Word for word, reproduce the data that follows.

>>>>>

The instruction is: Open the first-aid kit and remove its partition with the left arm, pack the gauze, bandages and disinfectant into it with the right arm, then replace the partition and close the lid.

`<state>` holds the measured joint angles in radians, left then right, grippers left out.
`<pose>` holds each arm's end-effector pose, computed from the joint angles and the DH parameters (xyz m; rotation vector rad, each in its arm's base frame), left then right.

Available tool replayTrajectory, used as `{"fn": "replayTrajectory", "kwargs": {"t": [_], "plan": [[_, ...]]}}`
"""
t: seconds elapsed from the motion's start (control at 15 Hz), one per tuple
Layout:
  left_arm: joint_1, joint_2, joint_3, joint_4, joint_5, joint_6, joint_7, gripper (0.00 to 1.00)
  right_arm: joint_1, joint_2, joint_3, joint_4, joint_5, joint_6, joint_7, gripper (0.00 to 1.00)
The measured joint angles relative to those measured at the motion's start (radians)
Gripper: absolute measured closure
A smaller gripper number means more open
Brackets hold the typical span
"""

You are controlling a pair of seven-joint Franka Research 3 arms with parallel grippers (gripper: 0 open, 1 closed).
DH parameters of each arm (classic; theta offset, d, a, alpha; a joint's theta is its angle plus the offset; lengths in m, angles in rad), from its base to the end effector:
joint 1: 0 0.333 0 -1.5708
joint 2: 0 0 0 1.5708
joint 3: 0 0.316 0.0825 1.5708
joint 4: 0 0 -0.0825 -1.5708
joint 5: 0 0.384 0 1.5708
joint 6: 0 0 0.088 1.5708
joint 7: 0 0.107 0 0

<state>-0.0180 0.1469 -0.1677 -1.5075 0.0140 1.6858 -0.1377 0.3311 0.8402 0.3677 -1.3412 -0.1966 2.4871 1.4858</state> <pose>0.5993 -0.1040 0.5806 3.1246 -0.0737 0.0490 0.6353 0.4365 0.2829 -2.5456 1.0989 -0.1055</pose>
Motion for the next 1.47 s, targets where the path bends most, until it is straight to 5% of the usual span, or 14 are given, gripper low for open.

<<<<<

### [Result for this task]
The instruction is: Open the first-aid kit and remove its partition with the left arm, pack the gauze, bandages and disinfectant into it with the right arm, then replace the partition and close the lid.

`<state>` holds the measured joint angles in radians, left then right, grippers left out.
`<pose>` holds each arm's end-effector pose, computed from the joint angles and the DH parameters (xyz m; rotation vector rad, each in its arm's base frame), left then right.

Available tool replayTrajectory, used as `{"fn": "replayTrajectory", "kwargs": {"t": [_], "plan": [[_, ...]]}}`
"""
t: seconds elapsed from the motion's start (control at 15 Hz), one per tuple
Layout:
  left_arm: joint_1, joint_2, joint_3, joint_4, joint_5, joint_6, joint_7, gripper (0.00 to 1.00)
  right_arm: joint_1, joint_2, joint_3, joint_4, joint_5, joint_6, joint_7, gripper (0.00 to 1.00)
The measured joint angles relative to those measured at the motion's start (radians)
Gripper: absolute measured closure
A smaller gripper number means more open
Brackets hold the typical span
"""

You are controlling a pair of seven-joint Franka Research 3 arms with parallel grippers (gripper: 0 open, 1 closed).
DH parameters of each arm (classic; theta offset, d, a, alpha; a joint's theta is its angle plus the offset; lengths in m, angles in rad), from its base to the end effector:
joint 1: 0 0.333 0 -1.5708
joint 2: 0 0 0 1.5708
joint 3: 0 0.316 0.0825 1.5708
joint 4: 0 0 -0.0825 -1.5708
joint 5: 0 0.384 0 1.5708
joint 6: 0 0 0.088 1.5708
joint 7: 0 0.107 0 0

<state>-0.0180 0.1469 -0.1677 -1.5075 0.0140 1.6858 -0.1377 0.3311 0.8402 0.3677 -1.3412 -0.1966 2.4871 1.4858</state> <pose>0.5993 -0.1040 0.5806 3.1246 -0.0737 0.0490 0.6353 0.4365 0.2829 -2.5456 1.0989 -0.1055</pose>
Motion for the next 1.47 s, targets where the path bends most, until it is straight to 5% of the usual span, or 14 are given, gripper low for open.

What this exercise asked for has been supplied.